Cox called the group one of the "more elite" hacker teams, and even cited what she called their "professionalism."
"The manner in which they've structure the work, dividing it among themselves, shows a certain professionalism," Cox said. "They have a development platform in place, so they just need to pull all these components together to launch a new attack. With the group's sophistication, they can quickly and easily pull together a new attack."
This year, for example, the Elderwood group shifted gears several times, quickly returning to the attack with an exploit of a new zero-day each time its predecessor was sniffed out by security researchers.
"This year, they used a Flash zero-day in April, then a couple of weeks later one in IE, then two or three weeks after that, another, one after the other," said Cox.
Some of the zero-days attributed to Elderwood have been among the highest-profile bugs uncovered and patched this year. The vulnerability exploited by Elderwood in late May, CVE-2012-1889, was in Microsoft XML Core Services (MSXML). Attacks circulated widely enough that other security firms noticed, prodding Microsoft to patch the vulnerability in its July security update slate.
The speed with which the hackers regroup after the patching of a vulnerability told Cox that they were extremely skilled. "I would suspect, based on the speed of their attacks, that they have some sort of stockpile of zero-days," he said. "I have to assume that they have more in their arsenal than we've found."
As always when researchers pull aside the curtain on a hard-working hacker gang, the immediate assumption by many is that the attackers are backed by a government.
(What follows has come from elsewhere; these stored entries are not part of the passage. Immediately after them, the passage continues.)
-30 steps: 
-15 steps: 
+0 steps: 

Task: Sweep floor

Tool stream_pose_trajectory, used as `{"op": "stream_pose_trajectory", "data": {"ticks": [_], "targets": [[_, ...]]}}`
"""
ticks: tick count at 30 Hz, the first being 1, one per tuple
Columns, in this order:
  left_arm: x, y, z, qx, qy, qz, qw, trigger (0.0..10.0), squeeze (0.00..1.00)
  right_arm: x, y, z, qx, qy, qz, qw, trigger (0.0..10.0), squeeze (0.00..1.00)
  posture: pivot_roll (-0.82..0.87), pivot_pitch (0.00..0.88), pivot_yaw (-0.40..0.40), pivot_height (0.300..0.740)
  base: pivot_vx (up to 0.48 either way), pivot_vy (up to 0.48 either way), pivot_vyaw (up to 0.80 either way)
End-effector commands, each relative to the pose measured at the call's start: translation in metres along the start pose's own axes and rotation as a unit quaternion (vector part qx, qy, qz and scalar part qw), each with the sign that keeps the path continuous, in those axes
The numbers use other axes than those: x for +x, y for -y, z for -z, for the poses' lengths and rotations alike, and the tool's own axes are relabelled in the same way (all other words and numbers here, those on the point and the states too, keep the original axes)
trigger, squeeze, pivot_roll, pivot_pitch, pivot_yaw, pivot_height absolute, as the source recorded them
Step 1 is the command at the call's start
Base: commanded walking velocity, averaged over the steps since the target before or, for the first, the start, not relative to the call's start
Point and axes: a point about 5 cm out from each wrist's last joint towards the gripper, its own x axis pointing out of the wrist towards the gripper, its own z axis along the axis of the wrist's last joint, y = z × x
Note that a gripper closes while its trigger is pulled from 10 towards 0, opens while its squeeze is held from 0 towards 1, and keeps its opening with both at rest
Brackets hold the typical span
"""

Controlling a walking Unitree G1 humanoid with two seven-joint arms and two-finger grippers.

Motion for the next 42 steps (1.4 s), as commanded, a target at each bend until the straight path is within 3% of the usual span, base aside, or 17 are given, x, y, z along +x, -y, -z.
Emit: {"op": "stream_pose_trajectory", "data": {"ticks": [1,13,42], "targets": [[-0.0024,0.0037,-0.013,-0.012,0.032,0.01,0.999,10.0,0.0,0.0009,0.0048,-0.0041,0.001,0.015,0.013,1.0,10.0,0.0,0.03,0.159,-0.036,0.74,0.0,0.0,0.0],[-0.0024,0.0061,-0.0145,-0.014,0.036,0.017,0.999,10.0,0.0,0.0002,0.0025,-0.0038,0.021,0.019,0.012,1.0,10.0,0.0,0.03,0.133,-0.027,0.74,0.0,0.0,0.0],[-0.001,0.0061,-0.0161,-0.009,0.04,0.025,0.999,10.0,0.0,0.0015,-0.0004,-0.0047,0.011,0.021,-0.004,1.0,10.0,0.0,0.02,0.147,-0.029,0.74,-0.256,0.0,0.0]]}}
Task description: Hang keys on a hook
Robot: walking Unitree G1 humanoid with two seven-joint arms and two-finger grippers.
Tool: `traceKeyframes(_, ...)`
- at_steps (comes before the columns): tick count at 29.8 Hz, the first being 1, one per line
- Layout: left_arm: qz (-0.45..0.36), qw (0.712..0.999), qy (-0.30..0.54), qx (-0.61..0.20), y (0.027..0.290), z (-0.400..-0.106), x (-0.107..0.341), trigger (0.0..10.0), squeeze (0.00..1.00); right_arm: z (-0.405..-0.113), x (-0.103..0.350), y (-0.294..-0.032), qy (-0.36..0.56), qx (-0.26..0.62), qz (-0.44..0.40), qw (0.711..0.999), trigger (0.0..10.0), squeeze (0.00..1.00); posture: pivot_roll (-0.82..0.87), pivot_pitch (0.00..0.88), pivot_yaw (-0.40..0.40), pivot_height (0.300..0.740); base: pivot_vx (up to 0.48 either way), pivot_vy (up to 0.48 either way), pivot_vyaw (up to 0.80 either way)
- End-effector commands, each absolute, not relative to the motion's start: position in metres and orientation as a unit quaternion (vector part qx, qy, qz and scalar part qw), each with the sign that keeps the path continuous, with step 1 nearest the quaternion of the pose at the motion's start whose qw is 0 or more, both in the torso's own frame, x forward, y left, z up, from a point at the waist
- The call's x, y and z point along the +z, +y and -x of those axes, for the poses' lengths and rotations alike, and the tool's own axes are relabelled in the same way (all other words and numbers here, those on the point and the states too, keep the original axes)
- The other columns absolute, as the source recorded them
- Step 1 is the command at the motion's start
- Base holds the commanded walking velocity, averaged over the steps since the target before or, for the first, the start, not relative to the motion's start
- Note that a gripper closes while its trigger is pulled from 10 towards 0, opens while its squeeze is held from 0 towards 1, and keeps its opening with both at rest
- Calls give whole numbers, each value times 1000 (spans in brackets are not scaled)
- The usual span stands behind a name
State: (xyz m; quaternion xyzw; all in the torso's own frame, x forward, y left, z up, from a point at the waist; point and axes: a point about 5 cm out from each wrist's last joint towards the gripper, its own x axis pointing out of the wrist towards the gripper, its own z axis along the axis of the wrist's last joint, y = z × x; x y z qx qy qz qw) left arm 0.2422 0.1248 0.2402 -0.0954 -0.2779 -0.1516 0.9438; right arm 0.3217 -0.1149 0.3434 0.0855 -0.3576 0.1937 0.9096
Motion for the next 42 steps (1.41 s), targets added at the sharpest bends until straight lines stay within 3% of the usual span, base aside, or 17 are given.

That's not necessarily the case, according to Cox, who said Symantec had no hard evidence.
"But this is a full-time job," she said, and requires a large team to dig up vulnerabilities, build exploits, bundle them into malware, launch attacks and then digest the information they've stolen. "The work they do is both skilled and time consuming. They would have to work at it full time, so someone is paying them to do this."
She said it's likely that the group is working on a contractual basis, and attacking targets identified for them by their backer. "The analysis has shown that certain organisations have been hit in different ways, indicating that they're of particular interest to [their paymasters]," Cox added.
While there's little chance an average computer user will fall victim to the targeted attacks launched by Elderwood - generally conducted using emails aimed at specific individuals -- the gang also uses the "watering hole" strategy to infect PCs.
In a watering hole campaign, hackers identify likely targets, even to the individual level, then scout out which websites they frequently visit. Next the attackers compromise one or more of those sites, plant malware on them, and like a lion waits at a watering hole for victims, wait for unwary users to surf there.
In those cases, the general public can be, as Cox put it, "collateral damage."